Jonathan Bennett (00:44:56):
Exactly. Where does Open Mainframe itself sit in this? I know there is at least one or two projects that it allow you to emulate mainframes on X 86 hardware, which is fun because mainframes do a lot of emulation of X 86 hardware these days. Where is Open Mainframe that project? Or is it a sort a body that helps different companies with their mainframe projects? What exactly is the kind of problem space that the Open Mainframe bit of the Links foundation solves?

John Mertic (00:45:38):
So the problem that it's after is how can we ensure that mainframes are well connected with where modern enterprises are going? And we live in such a great era where there are multitudes of computing choices that you can pick from and they all have different strengths and weaknesses depending upon where you're after. We have Edge computing, we have distributed, we have Cloud, and we have mainframe and all sorts of other even options even in between that. And a modern organization in a future forward looking organization rather starts to change the view of what their computing infrastructure is. It doesn't look at it as sort of the cost of doing business. We've gotta have 20 cloud servers to do this or we need to install these edge notes. It's something we have to do. But they transform their thinking to this is an opportunity for us to be different.

This is an opportunity for us to uniquely engage our customer. This is a new opportunity for how we operate as a business. Cuz they realize it's like if we just go buy the same thing everyone else did, we're just gonna be just as good as all of them. So that's sort of the mindset of these enterprises. And the challenge where mainframe is always fit in is it's just different in a lot of ways both from an integration standpoint ZS is definitely a lot of a different animal of an operating system in many regards. And we've often seen in many of these enterprises that use mainframes is there's almost a little bit of a drift that happens between the group that manages the mainframes and the rest of it. And what we really try to do is say what, there's unifying technologies that help this mainframe be better used across the organization.

And that's the open source that we really focus on. So an example project is Zoe. Zoe is a project which came together of saying, let's create modern interfaces, rest interfaces command line tooling that you could just run on any sort of laptop web, desktop environments such that it's really easy for somebody to integrate with a mainframe. But more importantly, I can tie that into the rest of the things I'm doing. So if you have a command line access to a mainframe that looks like any sort of other command line on Linux or whatever, you know can do some Ansible scripting against it, you know could build out deployment jobs with it, you can do so interesting things that way if you have REST APIs to your mainframe, you can use those to integrate the data and applications there and pull them into other line of business services that can benefit from the work that's being done there.

And what it's really started to do is make it so that these mainframes, the footprint of those actually we start to see in organizations is starting to even grow a little bit because they're realizing is like, Oh wow, now that I can tie this mainframe into other areas, I also see an opportunity where maybe there's areas where this mainframe can be useful for me on applications I have in different parts of my business.

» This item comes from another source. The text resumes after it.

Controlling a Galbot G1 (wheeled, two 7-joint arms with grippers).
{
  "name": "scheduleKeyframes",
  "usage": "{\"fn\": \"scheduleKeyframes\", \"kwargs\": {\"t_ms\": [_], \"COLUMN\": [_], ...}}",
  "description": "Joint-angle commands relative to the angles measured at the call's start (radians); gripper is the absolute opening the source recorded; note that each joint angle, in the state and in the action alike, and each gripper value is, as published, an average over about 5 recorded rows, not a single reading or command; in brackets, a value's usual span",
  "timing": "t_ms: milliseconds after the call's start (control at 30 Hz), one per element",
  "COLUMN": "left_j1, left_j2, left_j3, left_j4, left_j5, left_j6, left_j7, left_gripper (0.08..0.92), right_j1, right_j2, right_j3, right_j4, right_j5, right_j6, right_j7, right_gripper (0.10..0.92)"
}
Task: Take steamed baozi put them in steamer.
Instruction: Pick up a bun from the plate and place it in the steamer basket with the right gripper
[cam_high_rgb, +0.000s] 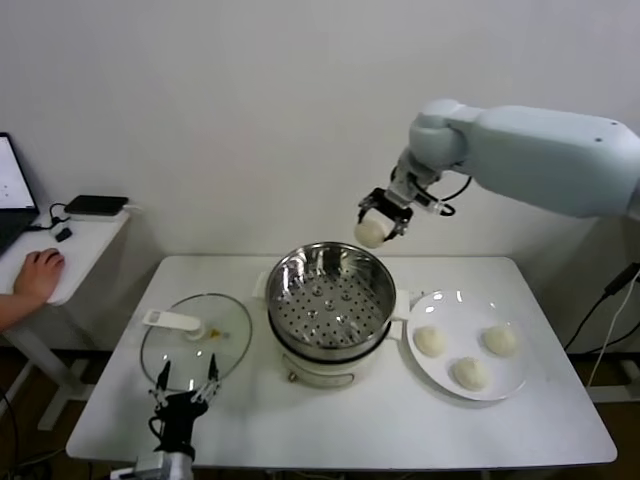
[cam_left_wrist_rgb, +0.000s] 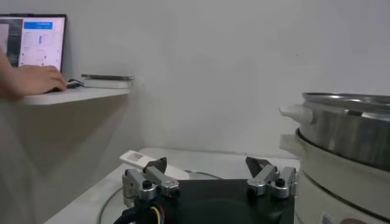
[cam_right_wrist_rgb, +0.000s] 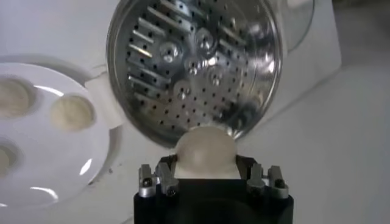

So it's almost in a way bringing it all together, but where we fill the gap is the technologies that make the connection between the mainframe as it is to the rest of where a modern business and IT services are.

Jonathan Bennett (00:49:00):
So I have to get this in because it's hilarious. Phoenix Warp from the chat as you were talking, he was asking kind of the same question you were answering about whether the mainframe model is gonna be obsolete. And then he says, Isn't this blockbuster trying to way to stay, trying to find a way to stay relevant with Netflix around <laugh>? I think that's hilarious.

John Mertic (00:49:22):
Yeah, I mean I think the little bit of the difference here is the how ingrained mainframe is into our culture. And not to say that Blockbuster was not a cultural phenomenon for the time that it was there, but I think the reality is, is that mainframes do things that no other platform can do and no other platform is really optimized to do. And what they do, they do really well. There's been countless times that you see out there of people, we're gonna get off our mainframes, we're gonna move away from this. And a lot of those projects fail. Some of them is just because the level and depth of the complexity of the applications on there, but more often is that they run into the things that they're trying to accomplish from a technological and performance and security and a scalability standpoint. They can't find another platform that does it well.

And so they end up having to make all sorts of compromises over there. And when they start making those compromises, they realize they're actually setting their business back and they're setting their users back and that's just not a solution for them. So I think it's just a lot of what this platform brings to the table that's so unique. It's it that security state stability, scalability, and performance that just, again, if you need all of those, this is it. There's no other choices out there, period. End descent it sentence. And I think that hopefully makes it a little bit different than the blockbuster analogy, although I applaud your person to the audience. It's a cute one too. <laugh>.

Doc Searles (00:50:57):
So one more thing we wanna get into on mainframes, but first have to let everybody know that this episode of Floss Weekly is brought to you by compiler and original podcast from Red Hat devoted to simplifying tech topics and providing insight for a new generation of IT professionals. It's hosted by Angela Andrews and Brent Semio and Compiler closes the gap between those who are new to technology and those behind the inventions and services shaping our world. Compiler brings together stories to perspectives from the industry and simplifies its language, culture and movements in a way that's fun and formative and guilt free. Do you want stay on top of tech without the time spend and original podcasts from Red Hat compiler presents perspectives, topics and insights from the tech industry free from jargon and judgment. They want to discover where technology is headed beyond the headlines and create a place for new IT professionals to learn, grow, and thrive.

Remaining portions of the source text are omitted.